Bangladesh is one of the poorest countries in the world, despite having made great progress since independence in 1971. Christine Wallich heads the World Bank office in the country.
Bangladesh has seen considerable growth since trade liberalisation and public sector reform. "Bangladesh has liberalized its trade regime since the mid-1980s, and its economic performance improved substantially during the 1990s, driven by rapid growth of exports. With the creation of two million jobs in the garment industry and millions more in linkage activities, there is ample proof that more trade has indeed been good for growth and poverty reduction in Bangladesh", said Christine.
Creating a stable fiscal environment is the central pillar of the World Bank’s work in the country. "Bangladesh has paid a very high price for its poor political and economic governance, criminalized law and order, institutionalized corruption, weak financial institutions, and poorly managed infrastructure", Christine explained. "Law and order has been the number one message in PRSP consultations thus far. Criminalized politics threaten the rule of law and undermine democratic institutions, transparency, and accountability. Poor law and order is also a major drain on the economy". In terms of human development, enhancing education and health services are a priority, and the World Bank coordinates with the Government and non-governmental organisations (NGOs) in this. "About a third of our support will continue to be for projects in health and education". Christine said, "The Government and NGOs’ efforts are complementary, in pursuing common goals of poverty alleviation and empowerment of people. These efforts can be strengthened even further to penetrate deeper into society".

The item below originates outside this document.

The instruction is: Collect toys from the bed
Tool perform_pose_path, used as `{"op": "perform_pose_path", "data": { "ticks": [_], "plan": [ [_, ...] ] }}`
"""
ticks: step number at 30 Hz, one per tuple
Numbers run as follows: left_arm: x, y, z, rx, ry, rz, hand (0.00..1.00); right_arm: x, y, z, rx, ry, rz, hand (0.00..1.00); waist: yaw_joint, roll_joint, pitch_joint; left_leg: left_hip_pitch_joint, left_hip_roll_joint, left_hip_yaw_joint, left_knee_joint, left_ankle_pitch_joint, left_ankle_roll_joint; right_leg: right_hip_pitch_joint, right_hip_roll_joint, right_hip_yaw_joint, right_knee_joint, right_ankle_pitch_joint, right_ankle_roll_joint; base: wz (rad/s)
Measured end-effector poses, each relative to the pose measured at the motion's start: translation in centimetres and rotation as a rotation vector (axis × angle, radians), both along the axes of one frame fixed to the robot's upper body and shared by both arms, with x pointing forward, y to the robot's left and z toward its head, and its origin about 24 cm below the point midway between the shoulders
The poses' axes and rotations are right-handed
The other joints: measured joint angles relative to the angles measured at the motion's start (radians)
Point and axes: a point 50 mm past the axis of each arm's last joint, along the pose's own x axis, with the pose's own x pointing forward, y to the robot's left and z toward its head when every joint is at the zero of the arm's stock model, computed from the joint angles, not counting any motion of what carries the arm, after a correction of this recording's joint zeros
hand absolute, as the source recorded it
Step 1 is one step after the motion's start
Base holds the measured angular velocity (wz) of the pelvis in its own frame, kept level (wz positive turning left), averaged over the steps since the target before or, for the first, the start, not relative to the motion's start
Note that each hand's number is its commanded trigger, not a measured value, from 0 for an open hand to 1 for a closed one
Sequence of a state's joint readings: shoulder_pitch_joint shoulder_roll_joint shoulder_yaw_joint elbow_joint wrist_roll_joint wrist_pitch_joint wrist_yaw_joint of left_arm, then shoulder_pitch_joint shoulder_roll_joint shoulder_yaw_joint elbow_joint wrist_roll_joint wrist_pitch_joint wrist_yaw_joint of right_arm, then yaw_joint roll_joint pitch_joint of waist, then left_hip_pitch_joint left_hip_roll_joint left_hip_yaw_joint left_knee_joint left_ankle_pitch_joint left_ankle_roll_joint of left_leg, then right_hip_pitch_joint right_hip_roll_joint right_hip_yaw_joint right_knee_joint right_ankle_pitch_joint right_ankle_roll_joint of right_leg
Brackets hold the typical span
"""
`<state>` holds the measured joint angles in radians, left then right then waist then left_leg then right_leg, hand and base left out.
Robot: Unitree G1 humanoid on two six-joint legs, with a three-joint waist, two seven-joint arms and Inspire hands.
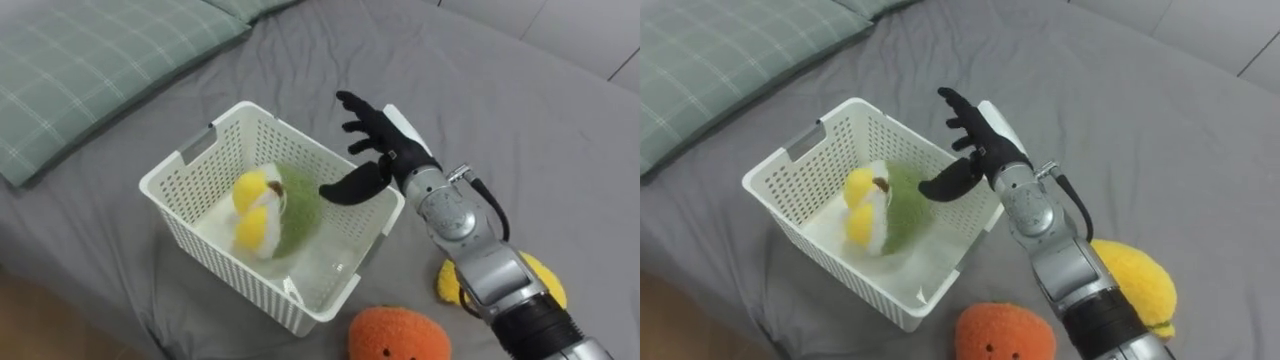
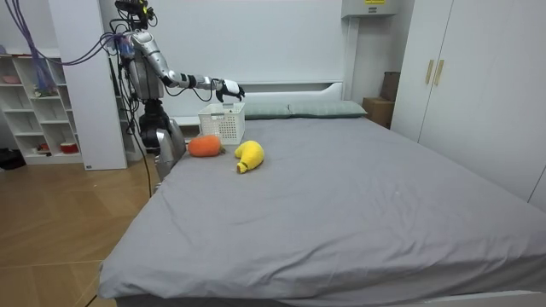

A US citizen, Christine studied in the US, Germany and at Cambridge University in the UK. She gained a PhD in Economics from Yale University, a Chartered Financial Analyst's licence (CFA), and attended the Advanced Management Program at Harvard Business School. She speaks Spanish, German and some French and has published several books and articles on macro-policy, public finance and fiscal decentralization, financial sector reform, international capital markets and private sector development, and post-conflict reconstruction.
Christine joined the World Bank in 1977 after leaving Yale University and the UN Economic Commission for Latin America. Prior to assuming her current position she served as Operations Policy Vice President and prior to that as the World Bank's first Country Director for Bosnia-Herzegovina in the post-conflict situation, acting as Director for the Balkans until 1997, and Director of the Bank's Corporate Strategy Department until 1999. She has also been seconded to the Asian Development Bank, where she held a joint appointment as Director of the Infrastructure, Energy and Finance Department, and Head of ADB's Private Sector Group.
In the future, Christine says the World Bank will continue to support the reform process in Bangladesh. "Bangladesh's recent macroeconomic and policy reforms are bearing fruit, with visible results in terms of higher growth and social progress. Maintaining momentum on reforms, strengthening the state and its institutions, and removing constraints to growth – from infrastructure and the weak business environment - will be key. The World Bank stands ready to support these reforms, and to deepen its partnership with Bangladesh across a range of areas", she asserted.